## What you will do:
Starting with the line containing "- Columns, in" and going on through the line containing "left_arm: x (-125", return the lines of the data below exactly, and only those.

## Given information:
++++++

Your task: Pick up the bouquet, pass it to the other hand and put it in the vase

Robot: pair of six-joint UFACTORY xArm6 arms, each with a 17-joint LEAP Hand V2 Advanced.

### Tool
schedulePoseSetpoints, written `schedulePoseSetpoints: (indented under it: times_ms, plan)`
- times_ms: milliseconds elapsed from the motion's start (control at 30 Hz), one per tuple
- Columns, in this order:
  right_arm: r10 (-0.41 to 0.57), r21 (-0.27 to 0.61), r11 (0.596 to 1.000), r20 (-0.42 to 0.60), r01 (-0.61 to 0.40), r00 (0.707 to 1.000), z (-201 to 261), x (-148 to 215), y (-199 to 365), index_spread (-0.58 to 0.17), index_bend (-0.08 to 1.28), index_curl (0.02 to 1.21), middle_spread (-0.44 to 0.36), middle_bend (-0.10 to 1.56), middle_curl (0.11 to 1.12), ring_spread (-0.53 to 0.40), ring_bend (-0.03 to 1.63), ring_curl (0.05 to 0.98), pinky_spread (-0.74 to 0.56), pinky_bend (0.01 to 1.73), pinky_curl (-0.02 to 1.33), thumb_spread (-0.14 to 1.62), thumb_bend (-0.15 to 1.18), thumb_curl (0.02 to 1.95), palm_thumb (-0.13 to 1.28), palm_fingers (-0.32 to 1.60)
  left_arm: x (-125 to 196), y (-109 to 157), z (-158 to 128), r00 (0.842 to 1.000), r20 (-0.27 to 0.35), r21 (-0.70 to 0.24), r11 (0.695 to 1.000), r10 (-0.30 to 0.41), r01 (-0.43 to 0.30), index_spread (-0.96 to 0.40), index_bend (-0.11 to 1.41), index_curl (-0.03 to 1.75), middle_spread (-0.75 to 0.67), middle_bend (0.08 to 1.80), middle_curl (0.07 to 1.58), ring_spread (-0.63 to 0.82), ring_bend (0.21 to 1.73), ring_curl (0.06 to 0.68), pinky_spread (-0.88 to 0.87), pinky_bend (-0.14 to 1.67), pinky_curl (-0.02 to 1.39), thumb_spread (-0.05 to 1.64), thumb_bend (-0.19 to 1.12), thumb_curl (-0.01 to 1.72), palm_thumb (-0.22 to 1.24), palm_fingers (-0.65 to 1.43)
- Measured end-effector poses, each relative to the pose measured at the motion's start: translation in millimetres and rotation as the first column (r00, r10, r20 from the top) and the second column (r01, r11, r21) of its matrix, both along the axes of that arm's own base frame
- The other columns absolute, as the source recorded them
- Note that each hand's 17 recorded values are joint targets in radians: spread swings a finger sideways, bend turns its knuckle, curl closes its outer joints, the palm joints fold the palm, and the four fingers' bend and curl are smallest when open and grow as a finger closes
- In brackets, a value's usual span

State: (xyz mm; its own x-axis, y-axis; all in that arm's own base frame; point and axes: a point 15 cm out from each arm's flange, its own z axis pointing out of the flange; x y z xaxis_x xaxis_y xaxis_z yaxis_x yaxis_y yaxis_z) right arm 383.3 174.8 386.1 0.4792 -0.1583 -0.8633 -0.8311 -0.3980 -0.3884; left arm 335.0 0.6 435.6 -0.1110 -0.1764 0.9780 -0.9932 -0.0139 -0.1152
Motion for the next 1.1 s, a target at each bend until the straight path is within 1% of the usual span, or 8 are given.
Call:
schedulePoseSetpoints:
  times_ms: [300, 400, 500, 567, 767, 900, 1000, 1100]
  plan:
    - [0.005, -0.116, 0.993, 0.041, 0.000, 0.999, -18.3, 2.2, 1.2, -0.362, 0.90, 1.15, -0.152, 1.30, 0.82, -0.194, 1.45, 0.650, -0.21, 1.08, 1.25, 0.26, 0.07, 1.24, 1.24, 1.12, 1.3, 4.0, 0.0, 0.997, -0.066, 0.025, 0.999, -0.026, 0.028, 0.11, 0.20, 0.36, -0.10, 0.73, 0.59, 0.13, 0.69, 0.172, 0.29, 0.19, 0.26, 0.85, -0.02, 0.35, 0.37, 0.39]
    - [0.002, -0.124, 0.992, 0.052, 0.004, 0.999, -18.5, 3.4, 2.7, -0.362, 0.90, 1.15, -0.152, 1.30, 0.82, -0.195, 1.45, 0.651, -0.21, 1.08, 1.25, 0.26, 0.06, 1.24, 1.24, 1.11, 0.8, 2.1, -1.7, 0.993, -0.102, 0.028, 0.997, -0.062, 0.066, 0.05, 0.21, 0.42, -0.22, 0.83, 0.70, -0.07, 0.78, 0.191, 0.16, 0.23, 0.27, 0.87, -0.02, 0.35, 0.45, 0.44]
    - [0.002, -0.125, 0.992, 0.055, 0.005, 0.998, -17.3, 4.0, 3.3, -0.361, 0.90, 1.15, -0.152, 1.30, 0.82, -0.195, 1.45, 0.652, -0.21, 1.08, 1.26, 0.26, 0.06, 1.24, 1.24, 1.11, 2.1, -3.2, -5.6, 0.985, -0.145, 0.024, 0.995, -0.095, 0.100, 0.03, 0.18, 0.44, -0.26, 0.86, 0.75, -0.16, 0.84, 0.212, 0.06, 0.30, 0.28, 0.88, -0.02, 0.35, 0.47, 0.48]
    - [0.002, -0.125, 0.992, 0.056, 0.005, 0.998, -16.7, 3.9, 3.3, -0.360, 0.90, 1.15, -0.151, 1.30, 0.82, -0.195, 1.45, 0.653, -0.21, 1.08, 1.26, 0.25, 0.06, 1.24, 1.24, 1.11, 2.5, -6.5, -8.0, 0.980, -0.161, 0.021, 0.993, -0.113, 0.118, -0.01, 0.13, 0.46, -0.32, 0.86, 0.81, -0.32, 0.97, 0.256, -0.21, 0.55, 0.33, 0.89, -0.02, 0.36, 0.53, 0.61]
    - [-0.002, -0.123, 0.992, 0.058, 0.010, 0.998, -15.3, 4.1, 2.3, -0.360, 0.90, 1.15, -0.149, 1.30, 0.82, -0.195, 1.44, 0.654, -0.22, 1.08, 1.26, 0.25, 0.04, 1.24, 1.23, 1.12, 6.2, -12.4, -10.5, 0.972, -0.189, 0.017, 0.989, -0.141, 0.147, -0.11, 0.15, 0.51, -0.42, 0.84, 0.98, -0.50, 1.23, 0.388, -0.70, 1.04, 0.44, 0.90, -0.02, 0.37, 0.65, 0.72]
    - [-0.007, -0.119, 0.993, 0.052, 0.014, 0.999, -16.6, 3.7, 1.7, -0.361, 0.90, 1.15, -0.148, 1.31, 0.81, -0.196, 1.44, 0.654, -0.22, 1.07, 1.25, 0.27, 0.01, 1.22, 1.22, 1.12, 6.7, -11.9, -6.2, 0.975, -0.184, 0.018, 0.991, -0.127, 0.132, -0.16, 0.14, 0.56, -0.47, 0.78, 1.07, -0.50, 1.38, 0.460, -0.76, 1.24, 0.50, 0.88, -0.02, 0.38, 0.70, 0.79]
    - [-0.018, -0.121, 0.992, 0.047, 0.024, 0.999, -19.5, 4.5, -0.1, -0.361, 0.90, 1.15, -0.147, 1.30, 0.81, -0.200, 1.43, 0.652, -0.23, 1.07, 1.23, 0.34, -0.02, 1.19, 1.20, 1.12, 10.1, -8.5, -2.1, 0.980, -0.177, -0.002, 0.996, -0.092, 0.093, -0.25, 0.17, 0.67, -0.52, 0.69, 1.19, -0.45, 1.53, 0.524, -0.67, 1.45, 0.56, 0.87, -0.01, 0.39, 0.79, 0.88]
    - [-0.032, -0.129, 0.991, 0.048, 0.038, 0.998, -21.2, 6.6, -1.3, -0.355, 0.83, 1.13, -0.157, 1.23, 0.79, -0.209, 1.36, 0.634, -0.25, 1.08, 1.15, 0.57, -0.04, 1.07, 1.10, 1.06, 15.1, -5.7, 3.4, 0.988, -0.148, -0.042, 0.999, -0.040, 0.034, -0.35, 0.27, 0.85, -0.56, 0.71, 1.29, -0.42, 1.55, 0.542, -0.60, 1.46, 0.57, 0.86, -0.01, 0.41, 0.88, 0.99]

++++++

## Reply to the task:
- Columns, in this order:
  right_arm: r10 (-0.41 to 0.57), r21 (-0.27 to 0.61), r11 (0.596 to 1.000), r20 (-0.42 to 0.60), r01 (-0.61 to 0.40), r00 (0.707 to 1.000), z (-201 to 261), x (-148 to 215), y (-199 to 365), index_spread (-0.58 to 0.17), index_bend (-0.08 to 1.28), index_curl (0.02 to 1.21), middle_spread (-0.44 to 0.36), middle_bend (-0.10 to 1.56), middle_curl (0.11 to 1.12), ring_spread (-0.53 to 0.40), ring_bend (-0.03 to 1.63), ring_curl (0.05 to 0.98), pinky_spread (-0.74 to 0.56), pinky_bend (0.01 to 1.73), pinky_curl (-0.02 to 1.33), thumb_spread (-0.14 to 1.62), thumb_bend (-0.15 to 1.18), thumb_curl (0.02 to 1.95), palm_thumb (-0.13 to 1.28), palm_fingers (-0.32 to 1.60)
  left_arm: x (-125 to 196), y (-109 to 157), z (-158 to 128), r00 (0.842 to 1.000), r20 (-0.27 to 0.35), r21 (-0.70 to 0.24), r11 (0.695 to 1.000), r10 (-0.30 to 0.41), r01 (-0.43 to 0.30), index_spread (-0.96 to 0.40), index_bend (-0.11 to 1.41), index_curl (-0.03 to 1.75), middle_spread (-0.75 to 0.67), middle_bend (0.08 to 1.80), middle_curl (0.07 to 1.58), ring_spread (-0.63 to 0.82), ring_bend (0.21 to 1.73), ring_curl (0.06 to 0.68), pinky_spread (-0.88 to 0.87), pinky_bend (-0.14 to 1.67), pinky_curl (-0.02 to 1.39), thumb_spread (-0.05 to 1.64), thumb_bend (-0.19 to 1.12), thumb_curl (-0.01 to 1.72), palm_thumb (-0.22 to 1.24), palm_fingers (-0.65 to 1.43)

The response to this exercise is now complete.